My own miracle is tiny compared to those with Lazarus syndrome, or “autoresuscitation” after failed cardiopulmonary resuscitation. Thirty-eight times since 1982, doctors have recorded someone being pronounced dead after resuscitation efforts are stopped, but then (minutes or hours later) their heart spontaneously restarted and they woke up. Wild! Lazarus syndrome is a good reminder of how little we really know about cardiac arrest or resuscitation. And also life, death, and being human.
After my own SCA, I tried to wake up from my coma before doctors were ready. Then, when I was finally allowed to wake up, I was a mess. The despair, fear, pain, and confusion of those first several days is (thankfully) quite foggy for me, but I feel in my bones that it was unbearable. Unbearable enough that my stomach turns every time I catch a glimpse, in the mirror, of the little round catheter wound on my neck.
I now find myself in the strange position of having a surgically implanted defibrillator (S-ICD) in my side that will shock me back to life if my heart stops again—and with a do-not-resuscitate (DNR) order in my living will. The S-ICD was added before I really knew what was going on. With limited information about what had caused the SCA, my husband opted to have the S-ICD placed before I left the ICU (a smart move, b/c I certainly would not have gone back for one!) A couple months later, I added the DNR amidst horrific PTSD, in the hopes that I’d never have to go through another waking-up experience like the one in February. Many times, I even wished the S-ICD wasn’t inside of me, so that I could die peacefully next time. I don't bring this up because I want to die, or because I’m ungrateful that I survived, but because most of the world doesn’t understand how cardiac arrest affects a person, how long recovery really takes, or the sort of care that needs to be offered after leaving the hospital. How could it, when the survival rate from SCA is below 10%? There just aren’t many of us running around talking about our experiences.

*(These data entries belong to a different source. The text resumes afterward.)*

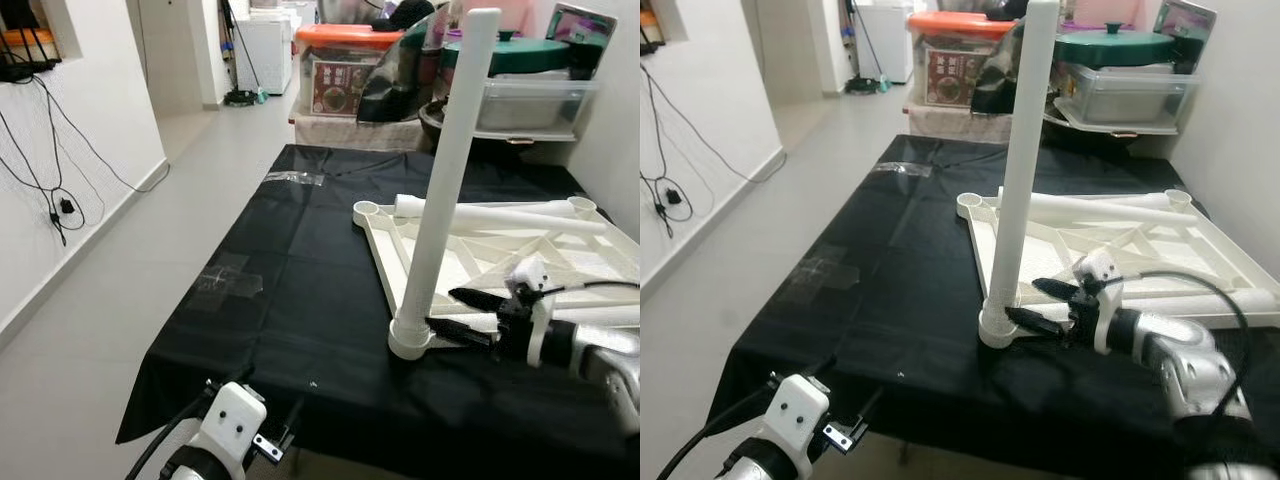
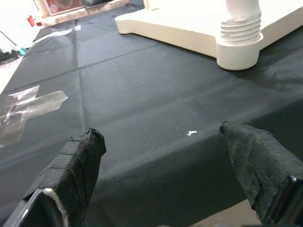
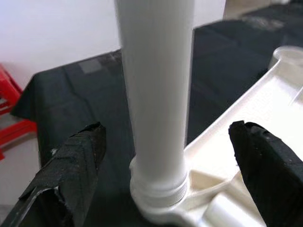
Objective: Building children table
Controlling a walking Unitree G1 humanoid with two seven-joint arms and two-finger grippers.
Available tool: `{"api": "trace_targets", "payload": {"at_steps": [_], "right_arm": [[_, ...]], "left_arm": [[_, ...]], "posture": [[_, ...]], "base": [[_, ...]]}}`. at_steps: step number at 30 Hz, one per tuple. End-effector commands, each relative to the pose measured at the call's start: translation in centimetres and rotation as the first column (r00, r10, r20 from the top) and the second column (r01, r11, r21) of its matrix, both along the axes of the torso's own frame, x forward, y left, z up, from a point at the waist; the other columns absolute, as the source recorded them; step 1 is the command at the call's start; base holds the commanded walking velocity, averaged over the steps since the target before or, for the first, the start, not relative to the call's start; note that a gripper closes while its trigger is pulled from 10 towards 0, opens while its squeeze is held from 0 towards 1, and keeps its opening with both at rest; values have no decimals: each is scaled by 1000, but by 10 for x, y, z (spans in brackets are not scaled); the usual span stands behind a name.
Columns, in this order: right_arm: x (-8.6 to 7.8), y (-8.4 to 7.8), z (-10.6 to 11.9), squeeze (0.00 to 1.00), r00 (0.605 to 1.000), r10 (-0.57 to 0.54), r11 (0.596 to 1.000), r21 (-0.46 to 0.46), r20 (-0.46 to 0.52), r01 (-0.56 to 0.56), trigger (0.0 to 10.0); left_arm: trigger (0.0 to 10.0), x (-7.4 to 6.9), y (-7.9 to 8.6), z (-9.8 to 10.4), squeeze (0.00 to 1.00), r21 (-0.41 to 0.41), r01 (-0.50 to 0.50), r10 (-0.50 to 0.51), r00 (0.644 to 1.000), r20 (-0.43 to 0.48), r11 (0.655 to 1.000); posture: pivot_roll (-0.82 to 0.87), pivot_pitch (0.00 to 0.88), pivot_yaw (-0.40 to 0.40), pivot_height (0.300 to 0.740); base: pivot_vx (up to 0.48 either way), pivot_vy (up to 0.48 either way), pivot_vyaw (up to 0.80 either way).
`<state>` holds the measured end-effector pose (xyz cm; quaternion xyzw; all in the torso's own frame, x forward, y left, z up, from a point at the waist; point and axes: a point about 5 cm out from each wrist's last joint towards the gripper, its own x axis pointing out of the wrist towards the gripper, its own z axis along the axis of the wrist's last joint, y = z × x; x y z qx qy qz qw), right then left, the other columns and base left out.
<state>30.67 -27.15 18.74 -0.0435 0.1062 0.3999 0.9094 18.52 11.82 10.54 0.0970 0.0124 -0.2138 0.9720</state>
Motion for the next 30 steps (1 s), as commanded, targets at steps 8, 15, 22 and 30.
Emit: {"api": "trace_targets", "payload": {"at_steps": [8,15,22,30], "right_arm": [[9,-10,1,0,998,53,998,-32,-26,-53,10000],[10,-4,-4,0,990,136,990,-23,-47,-138,10000],[17,1,-6,0,989,148,989,-18,-31,-148,10000],[20,7,-9,0,984,176,984,-18,-23,-177,10000]], "left_arm": [[10000,-3,-4,8,0,2,32,-32,999,41,1000],[10000,-3,-5,9,0,7,40,-40,998,45,999],[10000,-6,-11,15,0,31,90,-92,991,92,995],[10000,-7,-12,14,0,44,106,-109,990,93,993]], "posture": [[114,36,-56,740],[113,41,-56,740],[115,46,-54,740],[114,50,-54,740]], "base": [[0,0,0],[0,0,0],[0,0,0],[0,0,0]]}}
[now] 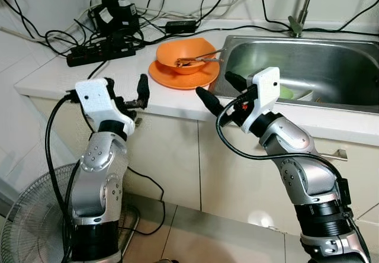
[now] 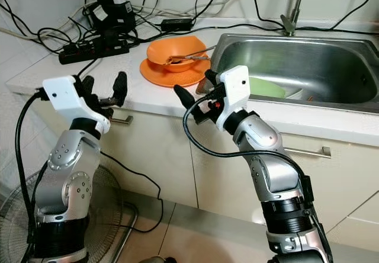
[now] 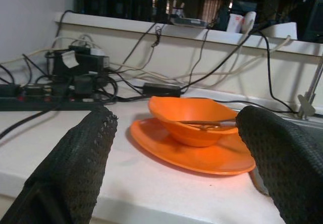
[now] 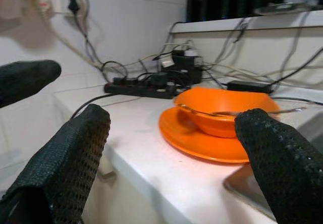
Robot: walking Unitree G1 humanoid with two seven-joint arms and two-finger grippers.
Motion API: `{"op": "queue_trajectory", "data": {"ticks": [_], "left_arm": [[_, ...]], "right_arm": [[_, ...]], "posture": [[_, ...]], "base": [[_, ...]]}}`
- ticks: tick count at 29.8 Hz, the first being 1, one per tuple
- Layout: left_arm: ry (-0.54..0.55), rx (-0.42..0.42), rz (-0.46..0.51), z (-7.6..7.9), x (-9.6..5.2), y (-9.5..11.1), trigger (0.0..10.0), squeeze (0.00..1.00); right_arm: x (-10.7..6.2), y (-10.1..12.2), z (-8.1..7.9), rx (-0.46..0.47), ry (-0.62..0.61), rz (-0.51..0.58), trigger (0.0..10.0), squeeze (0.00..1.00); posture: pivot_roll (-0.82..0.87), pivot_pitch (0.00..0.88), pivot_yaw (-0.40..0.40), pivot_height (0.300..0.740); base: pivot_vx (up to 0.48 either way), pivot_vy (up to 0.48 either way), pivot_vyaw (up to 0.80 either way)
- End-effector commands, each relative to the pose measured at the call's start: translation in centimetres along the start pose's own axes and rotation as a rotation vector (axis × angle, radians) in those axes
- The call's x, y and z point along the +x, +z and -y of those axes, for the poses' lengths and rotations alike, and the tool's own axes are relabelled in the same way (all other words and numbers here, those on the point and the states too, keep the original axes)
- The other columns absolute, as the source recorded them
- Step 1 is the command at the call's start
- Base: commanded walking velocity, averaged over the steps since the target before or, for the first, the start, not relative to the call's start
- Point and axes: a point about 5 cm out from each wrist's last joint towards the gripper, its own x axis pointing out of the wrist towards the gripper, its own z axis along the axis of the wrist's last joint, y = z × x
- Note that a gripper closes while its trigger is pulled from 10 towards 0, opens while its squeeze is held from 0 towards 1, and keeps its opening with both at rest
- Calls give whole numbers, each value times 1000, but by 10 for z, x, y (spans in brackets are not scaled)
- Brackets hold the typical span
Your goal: Kitchen organization
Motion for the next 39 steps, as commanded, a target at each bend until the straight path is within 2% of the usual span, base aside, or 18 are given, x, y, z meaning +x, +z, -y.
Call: {"op": "queue_trajectory", "data": {"ticks": [1, 8, 15, 21, 39], "left_arm": [[-7, 3, 9, 2, 1, 3, 10000, 0], [-10, 6, 7, 2, 1, 3, 10000, 0], [44, 40, 57, -4, 2, 14, 10000, 0], [48, 34, 72, -4, 5, 20, 10000, 0], [42, 31, 79, -1, 4, 23, 10000, 0]], "right_arm": [[0, 6, 1, 5, -6, 14, 10000, 0], [0, 6, 1, 3, -12, 22, 10000, 0], [0, 7, 1, -3, -9, 29, 10000, 0], [1, 10, 1, -7, -15, 45, 10000, 0], [0, 11, 0, -16, -13, 49, 10000, 0]], "posture": [[-111, 0, 115, 740], [-109, 0, 114, 740], [-107, 0, 115, 740], [-107, 1, 118, 740], [-106, 6, 119, 740]], "base": [[0, 0, -800], [0, 0, -701], [0, 0, 0], [316, 0, 0], [423, 0, 0]]}}
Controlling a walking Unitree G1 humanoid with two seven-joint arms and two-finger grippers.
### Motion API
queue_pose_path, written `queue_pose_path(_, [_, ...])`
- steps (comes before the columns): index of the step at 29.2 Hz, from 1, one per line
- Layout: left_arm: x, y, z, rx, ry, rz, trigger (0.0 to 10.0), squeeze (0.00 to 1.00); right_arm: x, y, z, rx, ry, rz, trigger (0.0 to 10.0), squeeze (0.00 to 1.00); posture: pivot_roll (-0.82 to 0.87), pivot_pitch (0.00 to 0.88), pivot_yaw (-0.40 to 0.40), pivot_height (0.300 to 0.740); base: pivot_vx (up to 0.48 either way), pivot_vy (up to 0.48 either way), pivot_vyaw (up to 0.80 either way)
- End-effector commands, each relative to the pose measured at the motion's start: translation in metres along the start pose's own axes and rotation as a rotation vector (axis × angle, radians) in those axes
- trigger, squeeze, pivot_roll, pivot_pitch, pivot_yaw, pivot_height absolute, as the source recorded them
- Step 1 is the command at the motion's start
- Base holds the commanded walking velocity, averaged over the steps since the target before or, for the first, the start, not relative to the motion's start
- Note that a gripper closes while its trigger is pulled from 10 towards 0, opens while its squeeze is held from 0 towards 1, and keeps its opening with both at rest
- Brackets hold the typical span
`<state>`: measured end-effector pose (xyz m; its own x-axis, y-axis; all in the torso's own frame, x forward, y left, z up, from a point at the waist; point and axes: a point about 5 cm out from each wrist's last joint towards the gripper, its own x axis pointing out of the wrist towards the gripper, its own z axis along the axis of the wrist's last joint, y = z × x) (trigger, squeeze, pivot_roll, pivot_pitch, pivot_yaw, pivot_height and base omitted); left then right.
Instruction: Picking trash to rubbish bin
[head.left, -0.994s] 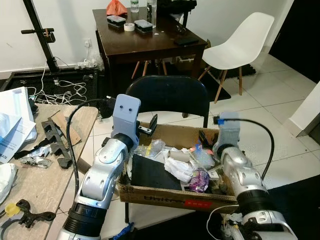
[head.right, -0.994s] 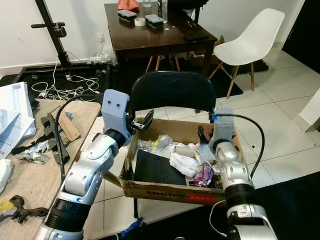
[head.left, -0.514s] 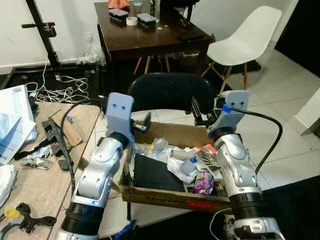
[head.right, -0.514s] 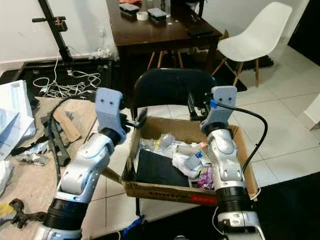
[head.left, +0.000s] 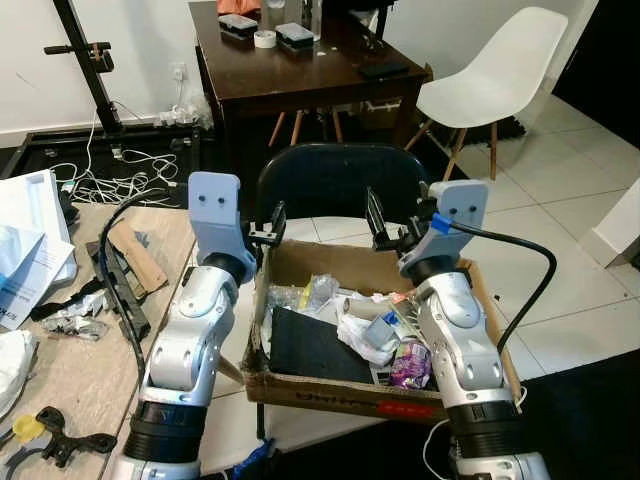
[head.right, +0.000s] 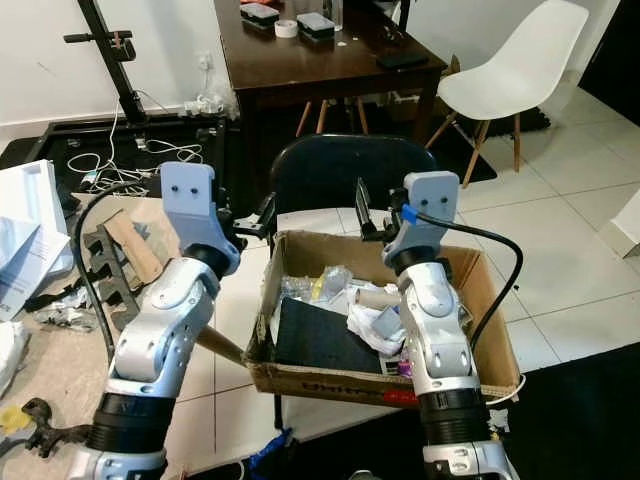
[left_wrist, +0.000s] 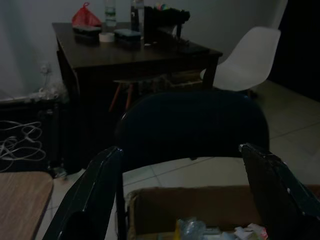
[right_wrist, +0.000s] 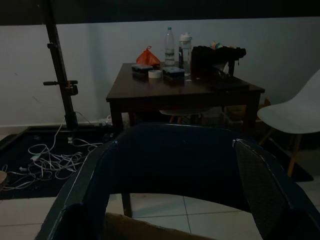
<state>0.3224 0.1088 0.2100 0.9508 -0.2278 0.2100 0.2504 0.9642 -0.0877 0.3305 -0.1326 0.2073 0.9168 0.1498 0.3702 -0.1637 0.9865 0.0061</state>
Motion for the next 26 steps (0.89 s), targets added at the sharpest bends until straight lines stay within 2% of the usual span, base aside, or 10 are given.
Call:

These days, as I feel better and adjust to my new life, I start to think about removing the DNR from my living will. Then I remember the stories family and friends have told me about the ICU…and my first week home, when I could barely walk…the searing chest pain for weeks…and the agony I must have been feeling when I grabbed that first responder’s hand. So far, the DNR remains in place.
My chain of survival continues to amaze me, the more I learn about sudden cardiac arrest. I’d be honored to give someone else a second chance, if I was in the right place and the right time. But the “burning hoops” (as my brother called them) of working towards discharge and then back into a full life almost did me in on a spiritual and emotional level. Those burning hoops are still very much with me—both in what my brain consciously remembers, and in the shadows living in the memory cells of my heart.
What gets lost in the shocking magic of CPR and AEDs is that resuscitation isn’t over after the heart restarts. Just like the brain doesn’t die immediately when you lose your pulse, I don’t think your heart stabilizes immediately after you’ve returned to sinus rhythm and are declared cognitively intact. In my case, anyway, resuscitation is still ongoing.
Wow. Fascinating piece. Thank you for sharing this information, along with your experience!